**WHAT IS NEEDED:** What you output must be the exact lines from the first line of the data through the one holding "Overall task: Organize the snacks", with no pictures.

**INFORMATION PROVIDED:**
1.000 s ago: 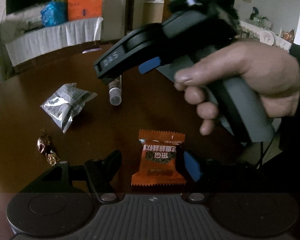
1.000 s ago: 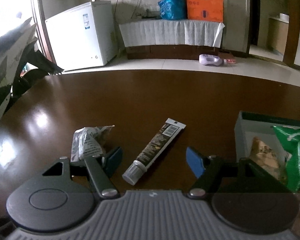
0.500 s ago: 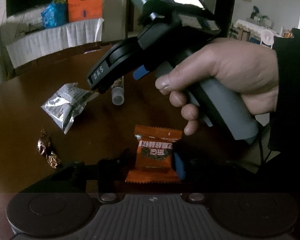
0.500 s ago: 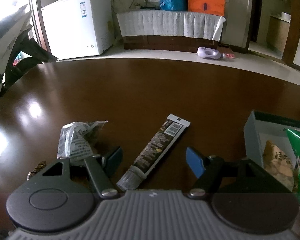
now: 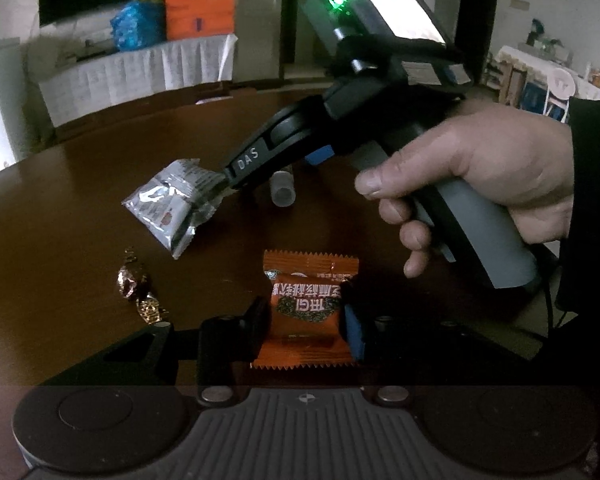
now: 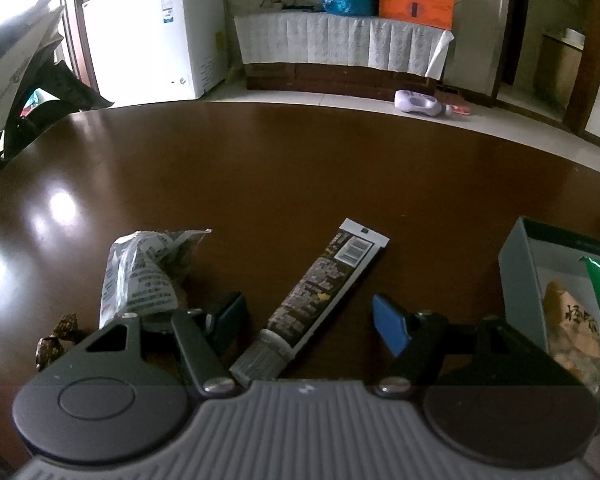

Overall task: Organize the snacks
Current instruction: 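Hold the left gripper over the orange candy packet while the right gripper grasps the black tube, then lift the black tube with the right gripper while the left gripper closes on the orange packet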

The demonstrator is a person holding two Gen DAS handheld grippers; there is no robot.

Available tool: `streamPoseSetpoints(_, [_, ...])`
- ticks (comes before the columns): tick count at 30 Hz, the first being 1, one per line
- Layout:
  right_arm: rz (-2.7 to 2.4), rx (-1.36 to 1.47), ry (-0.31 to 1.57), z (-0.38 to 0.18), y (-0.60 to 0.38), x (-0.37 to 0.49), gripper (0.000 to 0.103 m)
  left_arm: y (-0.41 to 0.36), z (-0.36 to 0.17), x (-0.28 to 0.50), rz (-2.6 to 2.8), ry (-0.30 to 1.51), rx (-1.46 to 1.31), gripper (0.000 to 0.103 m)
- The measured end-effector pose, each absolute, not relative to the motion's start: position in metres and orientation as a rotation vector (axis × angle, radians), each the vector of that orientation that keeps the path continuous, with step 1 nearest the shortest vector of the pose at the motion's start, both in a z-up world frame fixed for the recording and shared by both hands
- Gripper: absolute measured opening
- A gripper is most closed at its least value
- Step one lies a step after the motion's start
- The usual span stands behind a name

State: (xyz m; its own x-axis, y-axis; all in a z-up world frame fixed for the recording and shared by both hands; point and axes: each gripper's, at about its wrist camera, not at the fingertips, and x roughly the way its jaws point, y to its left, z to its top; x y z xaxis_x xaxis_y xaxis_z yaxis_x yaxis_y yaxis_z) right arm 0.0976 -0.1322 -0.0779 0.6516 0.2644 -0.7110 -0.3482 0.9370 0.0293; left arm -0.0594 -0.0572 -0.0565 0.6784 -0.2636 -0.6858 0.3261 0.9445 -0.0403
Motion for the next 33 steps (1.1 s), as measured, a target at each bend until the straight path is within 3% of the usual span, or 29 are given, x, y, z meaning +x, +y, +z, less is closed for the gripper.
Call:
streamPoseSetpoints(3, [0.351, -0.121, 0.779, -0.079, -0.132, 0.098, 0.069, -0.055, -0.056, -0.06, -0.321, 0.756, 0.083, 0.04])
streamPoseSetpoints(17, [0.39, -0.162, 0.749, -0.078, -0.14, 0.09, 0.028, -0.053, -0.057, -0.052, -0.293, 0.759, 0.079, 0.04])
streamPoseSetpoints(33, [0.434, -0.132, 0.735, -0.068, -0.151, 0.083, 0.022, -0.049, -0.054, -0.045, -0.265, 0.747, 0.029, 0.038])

**EXPECTED OUTPUT:**
1.000 s ago: 
1.000 s ago: 
0.500 s ago: 
0.500 s ago: 
now: 
now: 

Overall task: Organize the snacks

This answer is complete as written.